● **WHAT YOU NEED TO DO**:
Locate, in the data below, the line that contains "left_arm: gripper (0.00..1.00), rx" and the line that contains "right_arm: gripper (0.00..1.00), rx"; reproduce exactly those two lines and every line between them, nothing more.

● **RECORDS SUPPLIED**:
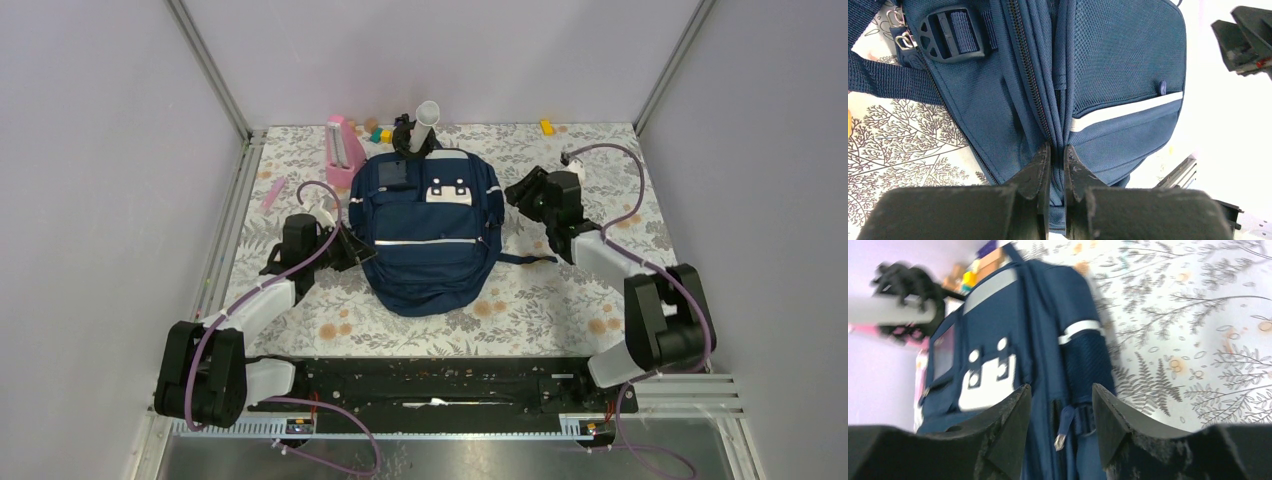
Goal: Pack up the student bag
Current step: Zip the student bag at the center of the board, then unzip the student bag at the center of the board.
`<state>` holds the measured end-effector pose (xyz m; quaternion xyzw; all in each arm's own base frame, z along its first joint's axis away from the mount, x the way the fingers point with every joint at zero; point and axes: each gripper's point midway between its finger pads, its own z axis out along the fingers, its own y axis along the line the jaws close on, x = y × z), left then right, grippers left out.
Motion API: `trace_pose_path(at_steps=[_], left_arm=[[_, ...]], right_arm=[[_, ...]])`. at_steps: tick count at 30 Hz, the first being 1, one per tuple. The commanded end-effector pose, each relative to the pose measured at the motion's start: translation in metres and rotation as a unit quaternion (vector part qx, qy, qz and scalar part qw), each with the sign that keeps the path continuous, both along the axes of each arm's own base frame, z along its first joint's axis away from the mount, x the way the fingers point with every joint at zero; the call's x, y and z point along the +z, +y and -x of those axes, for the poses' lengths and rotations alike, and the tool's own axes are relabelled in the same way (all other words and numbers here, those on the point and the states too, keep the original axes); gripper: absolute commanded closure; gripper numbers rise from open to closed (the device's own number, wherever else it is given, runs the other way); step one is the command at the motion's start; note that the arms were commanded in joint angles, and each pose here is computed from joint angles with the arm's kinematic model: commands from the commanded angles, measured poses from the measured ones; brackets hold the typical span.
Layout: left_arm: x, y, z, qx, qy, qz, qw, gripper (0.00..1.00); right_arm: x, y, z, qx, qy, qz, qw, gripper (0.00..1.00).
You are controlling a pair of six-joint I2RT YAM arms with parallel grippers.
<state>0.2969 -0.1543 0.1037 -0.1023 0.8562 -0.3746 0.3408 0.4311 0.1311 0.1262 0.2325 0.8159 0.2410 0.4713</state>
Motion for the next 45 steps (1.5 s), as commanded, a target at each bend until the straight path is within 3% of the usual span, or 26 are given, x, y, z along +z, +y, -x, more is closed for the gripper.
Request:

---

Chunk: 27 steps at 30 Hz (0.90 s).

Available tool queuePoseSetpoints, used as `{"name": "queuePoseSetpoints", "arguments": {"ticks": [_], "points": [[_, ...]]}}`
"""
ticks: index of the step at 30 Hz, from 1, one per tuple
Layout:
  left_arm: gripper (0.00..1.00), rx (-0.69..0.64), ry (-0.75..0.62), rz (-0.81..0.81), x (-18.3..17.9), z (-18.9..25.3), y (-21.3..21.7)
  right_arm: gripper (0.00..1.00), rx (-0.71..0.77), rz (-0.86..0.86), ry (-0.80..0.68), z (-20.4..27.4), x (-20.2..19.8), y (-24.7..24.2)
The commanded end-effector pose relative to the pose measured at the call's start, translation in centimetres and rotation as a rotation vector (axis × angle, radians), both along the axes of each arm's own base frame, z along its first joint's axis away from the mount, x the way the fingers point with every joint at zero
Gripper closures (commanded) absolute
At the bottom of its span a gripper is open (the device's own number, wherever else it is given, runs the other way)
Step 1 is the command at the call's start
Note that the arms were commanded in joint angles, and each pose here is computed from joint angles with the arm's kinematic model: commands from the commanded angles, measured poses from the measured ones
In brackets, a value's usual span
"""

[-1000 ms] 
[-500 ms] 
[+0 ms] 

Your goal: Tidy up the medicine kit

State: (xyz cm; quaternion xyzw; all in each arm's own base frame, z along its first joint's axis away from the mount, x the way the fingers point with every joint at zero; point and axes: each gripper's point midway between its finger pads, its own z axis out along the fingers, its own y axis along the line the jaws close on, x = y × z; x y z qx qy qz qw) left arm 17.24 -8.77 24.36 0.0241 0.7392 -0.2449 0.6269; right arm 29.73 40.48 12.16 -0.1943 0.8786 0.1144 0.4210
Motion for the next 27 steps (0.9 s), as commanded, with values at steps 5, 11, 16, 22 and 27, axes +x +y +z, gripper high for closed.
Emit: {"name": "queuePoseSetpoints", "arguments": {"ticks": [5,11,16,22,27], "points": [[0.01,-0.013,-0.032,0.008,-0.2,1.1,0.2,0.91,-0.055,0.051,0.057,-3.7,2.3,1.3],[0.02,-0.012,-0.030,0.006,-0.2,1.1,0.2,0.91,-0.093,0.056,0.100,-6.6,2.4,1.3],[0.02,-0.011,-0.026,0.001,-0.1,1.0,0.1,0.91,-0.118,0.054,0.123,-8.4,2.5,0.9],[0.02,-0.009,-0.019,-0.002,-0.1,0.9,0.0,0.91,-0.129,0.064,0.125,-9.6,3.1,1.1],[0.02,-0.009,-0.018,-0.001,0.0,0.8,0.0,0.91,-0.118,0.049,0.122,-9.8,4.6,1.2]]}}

● **ANSWER SPACE**:
  left_arm: gripper (0.00..1.00), rx (-0.69..0.64), ry (-0.75..0.62), rz (-0.81..0.81), x (-18.3..17.9), z (-18.9..25.3), y (-21.3..21.7)
  right_arm: gripper (0.00..1.00), rx (-0.71..0.77), rz (-0.86..0.86), ry (-0.80..0.68), z (-20.4..27.4), x (-20.2..19.8), y (-24.7..24.2)

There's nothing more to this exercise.